Snohomish County Awards Innovation Assistance Grants to 50 Local Small Businesses

Executive Dave Somers today announced that Snohomish County is awarding a total of $350,000 in grants to 50 local small businesses as part of the Small Business Innovation Assistance (SBIA) program. SBIA provides technical assistance services coupled with access to grants to help local small businesses recover from the effects of the pandemic as well as incentivize new, innovative ideas from start-ups and entrepreneurs. The program is funded by the County’s federal American Rescue Plan Act (ARPA) allocation, in partnership with the Snohomish County Council.

Supporting jobs, small businesses, entrepreneurs, and tourism is crucial to Snohomish County’s recovery. In the county, 90 percent of businesses have fewer than 20 employees, and these small businesses account for the highest percentage of employment among all businesses by size.

“Our small business community is the backbone of our main streets and local economy. They provide the goods and services that make our communities thrive,” said Executive Somers. “These Small Business Innovation Assistance grants will boost economic growth and innovation across our county and help business owners build long-term resiliency.”

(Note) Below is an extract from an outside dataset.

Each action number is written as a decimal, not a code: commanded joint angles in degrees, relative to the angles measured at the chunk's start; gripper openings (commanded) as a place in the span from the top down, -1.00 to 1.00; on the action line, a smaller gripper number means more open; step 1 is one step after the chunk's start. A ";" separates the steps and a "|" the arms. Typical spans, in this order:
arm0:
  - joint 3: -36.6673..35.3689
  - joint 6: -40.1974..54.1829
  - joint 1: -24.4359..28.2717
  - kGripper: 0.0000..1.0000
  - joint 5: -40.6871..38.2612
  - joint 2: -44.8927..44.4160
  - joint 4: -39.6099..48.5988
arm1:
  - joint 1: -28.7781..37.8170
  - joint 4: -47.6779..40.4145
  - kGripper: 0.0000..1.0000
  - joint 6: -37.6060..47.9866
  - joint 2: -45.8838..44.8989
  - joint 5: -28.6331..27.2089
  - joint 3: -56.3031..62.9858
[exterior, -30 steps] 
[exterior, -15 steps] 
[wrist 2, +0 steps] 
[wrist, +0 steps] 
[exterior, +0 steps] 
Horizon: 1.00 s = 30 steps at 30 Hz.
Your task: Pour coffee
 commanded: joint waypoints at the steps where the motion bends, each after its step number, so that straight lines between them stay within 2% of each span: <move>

“I am elated to see American Rescue Plan funding continue to support our small business community. These investments have been awarded to critical needs throughout our region, including child care and manufacturing,” said Congresswoman Kim Schrier. “In every corner of my district – we hear about how important access to child care is. This funding for child care facilities in Snohomish County will help ensure families in our community have the ability to return to the workforce. Programs like these support the recovery and expansion of our local economy. That is exactly why I was so proud to pass the American Rescue Plan.”

SBIA is administered by Ventures, which is a regional nonprofit organization that has been supporting small businesses and entrepreneurs for nearly 30 years. The program focuses on small businesses and start-ups in Qualified Census Tracts and/or small businesses in industries highly impacted by COVID-19, including manufacturing, leisure and hospitality, and child care. In Snohomish County, manufacturing saw a 19 percent decrease in jobs between 2020 and 2021. Additionally, over the course of the pandemic, Snohomish County lost an estimated 25 percent of its child care/early learning workforce.

The 50 awarded small businesses break down as follows:

  • 44 percent child care
  • 33 percent manufacturing and retail
  • 23 percent food production and food services

The average grant amount awarded was $7,300 per small business.

“Our small, locally owned businesses are the backbone of our communities. They were also some of the hardest hit during the pandemic economic shutdowns. These assistance programs will help ensure our small business continue to thrive and keep our communities strong,” said County Council Vice Chair Nate Nehring (District 1).

“There’s no question that the pandemic had devastating impacts on local small businesses across the county,” said Councilmember Megan Dunn (District 2) who also provided welcoming remarks at the grant celebration event. “This is the first program of its kind for Snohomish County, and I look forward to the long lasting and positive impacts this program will have in our communities.”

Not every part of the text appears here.